The cosmic tumblers clicked into place. And that long line of "causation" just rolled out like a big old oriental carpet; it rolled out (I'm leaving a few things out) from the Big Bang, to the Dinosaurs, to monkeys descending from the trees, to The French Revolution, to Hiroshima and Nagasaki, to Nixon, to Vietnam, to the Internet, to a conversation about causality in the little park next to Lake Michigan.
My good friend, the one I affectionately call the Desiccated Old Blackbird and I, were speaking of the secret patterns of the universe. And we both agreed that everything had to happen just as it did to put us in that little park in that particular moment on that particular afternoon. Every flap of a butterfly's wings, every swish of a willow tree, every exploding star, every swirling galaxy, had brought us to that particular, singular moment.
You have to shake your head in silent wonder. You have to marvel at the long dizzying chain of existence.
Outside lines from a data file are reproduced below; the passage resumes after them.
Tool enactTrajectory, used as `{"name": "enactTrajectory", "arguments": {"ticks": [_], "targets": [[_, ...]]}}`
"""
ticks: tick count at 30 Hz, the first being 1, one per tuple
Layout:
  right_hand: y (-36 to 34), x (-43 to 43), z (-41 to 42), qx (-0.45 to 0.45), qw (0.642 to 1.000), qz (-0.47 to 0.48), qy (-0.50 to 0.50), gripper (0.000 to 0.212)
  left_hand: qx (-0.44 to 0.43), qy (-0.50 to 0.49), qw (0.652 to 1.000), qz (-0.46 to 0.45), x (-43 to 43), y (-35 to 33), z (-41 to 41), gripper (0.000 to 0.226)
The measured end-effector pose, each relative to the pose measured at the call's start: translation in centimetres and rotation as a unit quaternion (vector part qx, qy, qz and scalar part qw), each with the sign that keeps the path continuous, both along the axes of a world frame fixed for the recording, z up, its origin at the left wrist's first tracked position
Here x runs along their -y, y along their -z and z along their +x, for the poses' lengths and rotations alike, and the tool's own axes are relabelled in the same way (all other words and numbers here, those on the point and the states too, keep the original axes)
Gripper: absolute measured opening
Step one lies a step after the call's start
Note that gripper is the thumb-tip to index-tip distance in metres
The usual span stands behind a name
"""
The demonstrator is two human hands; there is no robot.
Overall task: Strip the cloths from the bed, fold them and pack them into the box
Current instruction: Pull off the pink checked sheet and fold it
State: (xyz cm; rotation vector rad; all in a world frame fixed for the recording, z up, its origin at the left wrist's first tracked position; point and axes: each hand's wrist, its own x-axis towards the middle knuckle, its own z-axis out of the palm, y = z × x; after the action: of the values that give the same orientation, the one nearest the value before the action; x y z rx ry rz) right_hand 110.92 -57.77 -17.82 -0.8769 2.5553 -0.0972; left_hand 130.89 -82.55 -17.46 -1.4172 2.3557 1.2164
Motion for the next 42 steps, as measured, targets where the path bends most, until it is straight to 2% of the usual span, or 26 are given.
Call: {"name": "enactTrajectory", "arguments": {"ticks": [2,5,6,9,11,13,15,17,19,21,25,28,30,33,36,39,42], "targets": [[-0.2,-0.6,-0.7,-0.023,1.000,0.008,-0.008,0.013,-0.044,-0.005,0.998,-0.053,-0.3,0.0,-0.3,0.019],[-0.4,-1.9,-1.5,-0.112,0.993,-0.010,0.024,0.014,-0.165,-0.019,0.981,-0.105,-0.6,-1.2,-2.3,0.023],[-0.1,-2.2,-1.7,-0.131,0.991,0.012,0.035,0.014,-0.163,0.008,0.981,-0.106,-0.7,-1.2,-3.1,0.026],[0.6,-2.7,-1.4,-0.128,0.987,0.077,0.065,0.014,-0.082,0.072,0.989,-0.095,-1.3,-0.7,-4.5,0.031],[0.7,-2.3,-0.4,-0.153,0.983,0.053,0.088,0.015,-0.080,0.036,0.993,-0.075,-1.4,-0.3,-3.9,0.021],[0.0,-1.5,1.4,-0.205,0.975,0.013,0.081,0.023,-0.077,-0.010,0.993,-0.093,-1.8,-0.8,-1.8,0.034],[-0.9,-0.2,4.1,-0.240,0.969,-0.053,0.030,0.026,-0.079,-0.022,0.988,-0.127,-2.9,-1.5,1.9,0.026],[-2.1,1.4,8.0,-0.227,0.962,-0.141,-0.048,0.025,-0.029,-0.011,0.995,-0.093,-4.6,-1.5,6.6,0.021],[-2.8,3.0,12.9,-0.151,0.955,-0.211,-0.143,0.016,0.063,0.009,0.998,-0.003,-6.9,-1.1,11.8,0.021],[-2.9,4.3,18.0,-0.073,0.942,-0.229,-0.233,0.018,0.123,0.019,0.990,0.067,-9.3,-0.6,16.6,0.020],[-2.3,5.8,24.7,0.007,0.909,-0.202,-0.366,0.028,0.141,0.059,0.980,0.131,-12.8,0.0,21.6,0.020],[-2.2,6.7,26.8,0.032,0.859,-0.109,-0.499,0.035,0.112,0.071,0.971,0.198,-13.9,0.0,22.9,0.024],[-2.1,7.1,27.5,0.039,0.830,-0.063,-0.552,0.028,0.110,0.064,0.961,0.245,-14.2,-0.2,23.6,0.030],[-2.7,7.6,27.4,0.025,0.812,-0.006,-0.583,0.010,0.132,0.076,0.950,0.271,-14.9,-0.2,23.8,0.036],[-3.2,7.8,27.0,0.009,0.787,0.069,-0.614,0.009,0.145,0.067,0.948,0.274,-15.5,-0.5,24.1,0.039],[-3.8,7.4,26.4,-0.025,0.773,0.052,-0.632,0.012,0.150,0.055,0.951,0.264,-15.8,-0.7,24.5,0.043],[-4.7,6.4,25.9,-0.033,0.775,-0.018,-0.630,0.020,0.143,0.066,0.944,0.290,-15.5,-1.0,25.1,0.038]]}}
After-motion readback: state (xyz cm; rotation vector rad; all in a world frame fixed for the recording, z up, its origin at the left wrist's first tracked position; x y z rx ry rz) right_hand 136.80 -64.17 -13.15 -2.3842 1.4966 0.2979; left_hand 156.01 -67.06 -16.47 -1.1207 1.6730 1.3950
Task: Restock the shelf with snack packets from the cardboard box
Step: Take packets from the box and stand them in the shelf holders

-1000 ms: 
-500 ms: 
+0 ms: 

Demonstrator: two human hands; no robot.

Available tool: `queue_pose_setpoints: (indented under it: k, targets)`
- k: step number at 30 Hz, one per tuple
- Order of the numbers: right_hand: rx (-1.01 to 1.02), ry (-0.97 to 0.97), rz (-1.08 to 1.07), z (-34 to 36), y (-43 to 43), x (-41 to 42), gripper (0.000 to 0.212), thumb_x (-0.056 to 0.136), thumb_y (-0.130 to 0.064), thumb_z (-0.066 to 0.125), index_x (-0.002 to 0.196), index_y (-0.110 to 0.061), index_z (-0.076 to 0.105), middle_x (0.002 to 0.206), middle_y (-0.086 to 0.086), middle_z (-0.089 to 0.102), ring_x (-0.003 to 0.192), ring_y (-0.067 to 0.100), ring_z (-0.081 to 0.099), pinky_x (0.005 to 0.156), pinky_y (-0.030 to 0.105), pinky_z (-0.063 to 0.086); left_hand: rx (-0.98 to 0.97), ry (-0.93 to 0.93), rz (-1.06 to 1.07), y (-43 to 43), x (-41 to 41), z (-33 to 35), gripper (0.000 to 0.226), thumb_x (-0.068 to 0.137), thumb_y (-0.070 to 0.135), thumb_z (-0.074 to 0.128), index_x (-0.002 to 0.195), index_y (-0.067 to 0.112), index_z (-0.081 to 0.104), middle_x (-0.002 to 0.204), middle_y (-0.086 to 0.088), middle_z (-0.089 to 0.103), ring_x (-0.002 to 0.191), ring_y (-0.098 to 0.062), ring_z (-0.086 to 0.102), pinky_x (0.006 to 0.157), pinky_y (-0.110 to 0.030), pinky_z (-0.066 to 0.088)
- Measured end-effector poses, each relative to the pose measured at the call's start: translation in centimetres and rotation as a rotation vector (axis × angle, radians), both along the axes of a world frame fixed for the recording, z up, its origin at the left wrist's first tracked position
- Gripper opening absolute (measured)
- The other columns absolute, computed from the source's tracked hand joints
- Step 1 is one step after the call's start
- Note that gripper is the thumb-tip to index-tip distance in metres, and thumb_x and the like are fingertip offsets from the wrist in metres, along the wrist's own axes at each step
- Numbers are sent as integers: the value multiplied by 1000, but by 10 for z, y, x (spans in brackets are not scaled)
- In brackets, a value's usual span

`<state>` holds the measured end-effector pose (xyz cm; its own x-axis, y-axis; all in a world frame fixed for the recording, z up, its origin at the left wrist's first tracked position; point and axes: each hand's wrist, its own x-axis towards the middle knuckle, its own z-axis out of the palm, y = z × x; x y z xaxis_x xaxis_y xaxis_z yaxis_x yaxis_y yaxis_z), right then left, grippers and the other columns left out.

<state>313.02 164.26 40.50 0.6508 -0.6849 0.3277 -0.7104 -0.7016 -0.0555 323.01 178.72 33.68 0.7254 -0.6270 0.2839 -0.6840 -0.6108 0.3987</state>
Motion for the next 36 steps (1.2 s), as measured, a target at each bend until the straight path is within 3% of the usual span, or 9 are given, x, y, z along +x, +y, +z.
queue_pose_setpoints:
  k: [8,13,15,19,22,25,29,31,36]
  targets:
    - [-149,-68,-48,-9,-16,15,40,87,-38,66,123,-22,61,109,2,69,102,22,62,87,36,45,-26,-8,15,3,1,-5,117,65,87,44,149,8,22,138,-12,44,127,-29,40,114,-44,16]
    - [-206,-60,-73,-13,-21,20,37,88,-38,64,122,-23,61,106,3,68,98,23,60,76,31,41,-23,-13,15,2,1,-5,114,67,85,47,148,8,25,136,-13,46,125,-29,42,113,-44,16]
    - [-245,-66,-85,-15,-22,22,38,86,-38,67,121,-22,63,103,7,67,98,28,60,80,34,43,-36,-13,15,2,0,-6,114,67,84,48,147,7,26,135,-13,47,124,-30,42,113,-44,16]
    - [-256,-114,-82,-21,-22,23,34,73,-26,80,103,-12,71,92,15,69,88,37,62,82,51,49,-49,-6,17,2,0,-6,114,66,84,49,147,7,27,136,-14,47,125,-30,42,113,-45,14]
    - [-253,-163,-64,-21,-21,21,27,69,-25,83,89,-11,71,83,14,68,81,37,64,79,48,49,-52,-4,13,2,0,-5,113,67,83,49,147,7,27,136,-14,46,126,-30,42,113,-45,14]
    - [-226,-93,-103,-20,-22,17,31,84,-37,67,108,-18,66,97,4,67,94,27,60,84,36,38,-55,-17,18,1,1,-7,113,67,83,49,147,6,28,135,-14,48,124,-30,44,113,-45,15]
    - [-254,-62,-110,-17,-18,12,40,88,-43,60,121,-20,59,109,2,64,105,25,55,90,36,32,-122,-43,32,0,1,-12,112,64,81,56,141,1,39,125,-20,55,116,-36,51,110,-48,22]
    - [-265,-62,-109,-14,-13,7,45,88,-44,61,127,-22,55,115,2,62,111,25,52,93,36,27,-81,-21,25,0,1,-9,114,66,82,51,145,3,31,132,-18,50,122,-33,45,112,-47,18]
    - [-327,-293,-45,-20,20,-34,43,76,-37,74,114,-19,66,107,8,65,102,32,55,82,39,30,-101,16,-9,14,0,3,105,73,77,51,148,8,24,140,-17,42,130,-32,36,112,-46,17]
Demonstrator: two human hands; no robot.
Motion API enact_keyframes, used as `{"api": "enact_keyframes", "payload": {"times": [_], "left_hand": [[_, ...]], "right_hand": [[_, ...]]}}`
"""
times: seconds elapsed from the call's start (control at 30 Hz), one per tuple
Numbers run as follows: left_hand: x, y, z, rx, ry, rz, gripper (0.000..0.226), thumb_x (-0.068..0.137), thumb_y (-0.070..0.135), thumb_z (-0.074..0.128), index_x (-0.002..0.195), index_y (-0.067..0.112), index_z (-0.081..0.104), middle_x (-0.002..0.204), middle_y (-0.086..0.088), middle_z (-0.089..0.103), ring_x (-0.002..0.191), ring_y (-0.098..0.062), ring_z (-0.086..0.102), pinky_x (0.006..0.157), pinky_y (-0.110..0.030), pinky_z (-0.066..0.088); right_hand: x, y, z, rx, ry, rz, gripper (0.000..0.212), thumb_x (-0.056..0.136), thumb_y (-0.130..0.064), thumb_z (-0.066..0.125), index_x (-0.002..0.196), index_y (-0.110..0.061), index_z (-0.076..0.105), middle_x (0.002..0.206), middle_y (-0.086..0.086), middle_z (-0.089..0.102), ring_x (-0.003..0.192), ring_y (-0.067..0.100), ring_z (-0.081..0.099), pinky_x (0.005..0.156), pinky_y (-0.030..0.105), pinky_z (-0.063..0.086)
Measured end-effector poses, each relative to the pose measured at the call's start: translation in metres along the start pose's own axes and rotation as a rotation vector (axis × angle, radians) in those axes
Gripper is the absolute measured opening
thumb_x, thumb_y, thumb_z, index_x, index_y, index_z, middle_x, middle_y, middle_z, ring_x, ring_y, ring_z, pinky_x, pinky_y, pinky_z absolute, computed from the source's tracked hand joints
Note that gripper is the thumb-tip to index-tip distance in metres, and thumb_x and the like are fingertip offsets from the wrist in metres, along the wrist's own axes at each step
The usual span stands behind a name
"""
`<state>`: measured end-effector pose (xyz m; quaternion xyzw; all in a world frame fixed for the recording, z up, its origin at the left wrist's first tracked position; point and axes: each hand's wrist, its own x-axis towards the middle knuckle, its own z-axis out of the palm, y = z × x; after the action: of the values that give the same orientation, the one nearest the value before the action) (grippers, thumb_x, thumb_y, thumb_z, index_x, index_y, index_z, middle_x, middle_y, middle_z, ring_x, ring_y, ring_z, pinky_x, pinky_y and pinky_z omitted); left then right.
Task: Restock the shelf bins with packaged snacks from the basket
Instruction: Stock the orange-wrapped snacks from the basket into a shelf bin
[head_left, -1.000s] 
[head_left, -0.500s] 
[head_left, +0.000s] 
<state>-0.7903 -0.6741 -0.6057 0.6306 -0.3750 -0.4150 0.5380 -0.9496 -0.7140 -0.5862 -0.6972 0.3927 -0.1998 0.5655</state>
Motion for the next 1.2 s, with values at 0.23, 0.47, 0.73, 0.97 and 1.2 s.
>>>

Our conversation unfolded, and we realized we were both reading the same book (Patti Smith's "Just Kids") at the same time, and were almost exactly in the same place in the same book at the same time. Weird. Strange. Cool. Amazing. Baffling.
We talked about parallel universes too. And it just seemed like the planet started spinning just a little faster. Spinning just like my little head was spinning. We parted ways. Changed. And then that chain of causation just kept clicking along.
There is a tempo, a reason, a plan, a destiny, a reality. We just have to hold on and experience, embody and watch the great unfolding. And we play too. We unfold too.